The Smoking Tire Podcast
Episode: GTD vs GT3; Lambo Temerario Drive; Lemons Buttonwillow; More
Hosts: Matt Farah, Zack Klapman
Date: October 2, 2025
Brief Overview
In this episode, Matt reports in remotely from Thunderhill Raceway during the Performance Car of the Year (PCOTY) test, while Zack joins from home after a weekend at the Lemons Buttonwillow race. The show dives into cheap racing tales, in-depth impressions of the latest high-performance cars (including the Lamborghini Temerario, Mustang GTD, Corvette ZR1, M5 Touring, AMG GT Pro, Porsche GT3, and more), and the value of evaluating vehicles back-to-back for real context. The tone is lively, candid, and technical—the usual mix of camaraderie and sharp analysis for which TST is known.
Key Topics & Discussion Points
1. Lemons Buttonwillow Recap (01:38 – 25:06)
Zack’s Team (Huevos Rancheros):
- Cars: Ranchero and a V8-swapped MGB GT
- The MGB GT had a Buick-sourced 215ci V8, original to some UK models—light and torquey but only 160 hp.
- “It sounds like a 400 cubic inch destruction machine... then you open the door, and it makes like 160 horsepower.
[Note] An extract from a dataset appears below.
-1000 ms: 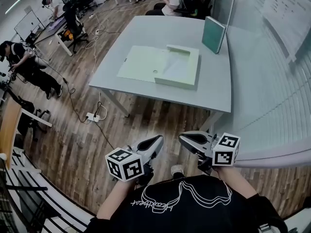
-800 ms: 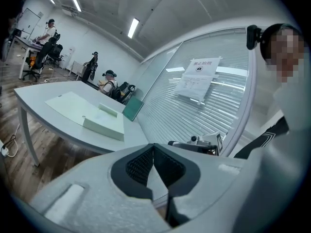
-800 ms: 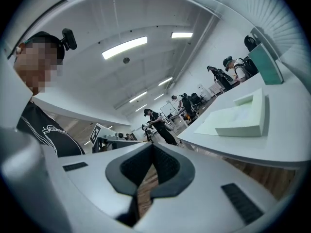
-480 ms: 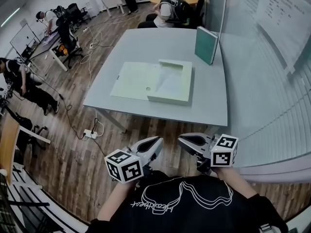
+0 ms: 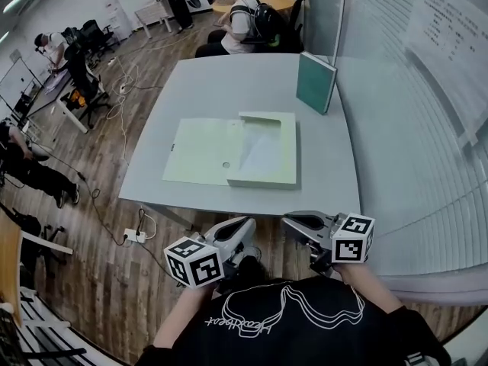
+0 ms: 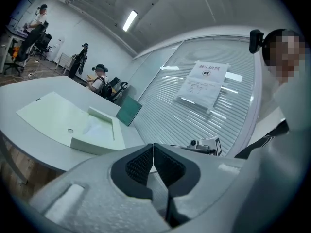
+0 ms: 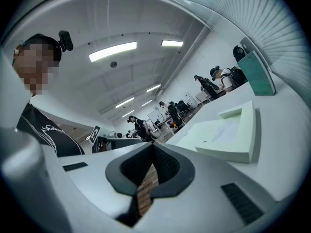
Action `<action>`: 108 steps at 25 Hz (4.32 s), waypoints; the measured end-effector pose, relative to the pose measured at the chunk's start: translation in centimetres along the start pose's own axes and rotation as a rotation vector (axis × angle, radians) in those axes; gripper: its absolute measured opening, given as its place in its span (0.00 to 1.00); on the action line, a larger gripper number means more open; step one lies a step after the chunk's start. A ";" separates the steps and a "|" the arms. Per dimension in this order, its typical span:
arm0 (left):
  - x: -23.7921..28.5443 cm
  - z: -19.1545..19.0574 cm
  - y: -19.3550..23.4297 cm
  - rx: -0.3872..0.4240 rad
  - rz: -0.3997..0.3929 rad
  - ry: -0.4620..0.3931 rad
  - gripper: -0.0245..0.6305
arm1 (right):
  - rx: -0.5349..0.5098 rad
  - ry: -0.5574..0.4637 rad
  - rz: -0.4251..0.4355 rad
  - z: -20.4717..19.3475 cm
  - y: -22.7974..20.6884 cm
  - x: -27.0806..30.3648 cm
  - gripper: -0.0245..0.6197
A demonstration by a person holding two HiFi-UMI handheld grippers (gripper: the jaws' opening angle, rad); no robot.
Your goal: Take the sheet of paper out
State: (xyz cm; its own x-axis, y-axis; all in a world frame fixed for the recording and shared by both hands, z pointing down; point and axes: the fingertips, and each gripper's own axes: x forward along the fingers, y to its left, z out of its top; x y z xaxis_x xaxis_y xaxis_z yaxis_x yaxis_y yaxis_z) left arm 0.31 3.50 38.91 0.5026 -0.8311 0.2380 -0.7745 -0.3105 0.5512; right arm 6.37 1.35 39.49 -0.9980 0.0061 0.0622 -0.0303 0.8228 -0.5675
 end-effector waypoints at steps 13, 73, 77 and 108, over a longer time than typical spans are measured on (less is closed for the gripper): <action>4.8 10.0 10.0 0.029 -0.127 0.075 0.06 | 0.039 -0.093 -0.115 7.3 -7.6 8.3 0.05; 22.7 2.8 34.8 -0.130 0.089 0.602 0.30 | 0.275 -0.142 -0.350 11.4 -28.0 8.3 0.05; 23.1 2.1 35.5 -0.166 0.100 0.619 0.29 | 0.287 -0.136 -0.340 11.1 -28.7 8.1 0.05; 24.3 1.7 36.0 -0.150 0.199 0.674 0.06 | 0.379 -0.080 -0.257 9.2 -34.3 7.3 0.05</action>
State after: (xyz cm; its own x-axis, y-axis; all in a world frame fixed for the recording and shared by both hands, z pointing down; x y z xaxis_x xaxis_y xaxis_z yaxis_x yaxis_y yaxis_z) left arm -15.98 -28.65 63.19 0.5229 -0.3848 0.7606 -0.8392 -0.0762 0.5384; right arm -0.38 -32.05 51.85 -0.9561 -0.2272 0.1850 -0.2804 0.5264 -0.8027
It’s torky.” — Zack (02:26)
- Vehicle quirks:
- V8 weighs 50 lbs less than iron-block inline-4, making for a lighter, quicker, good-momentum car.
- Looks and sounds fast, but still gets walked by, say, a VW Jetta in the chaos of Lemons.
Battle with Reliability:
- Jeff Glucker’s Montero: Oil leak (front main seal) after an hour on the road, requiring AAA tow back home.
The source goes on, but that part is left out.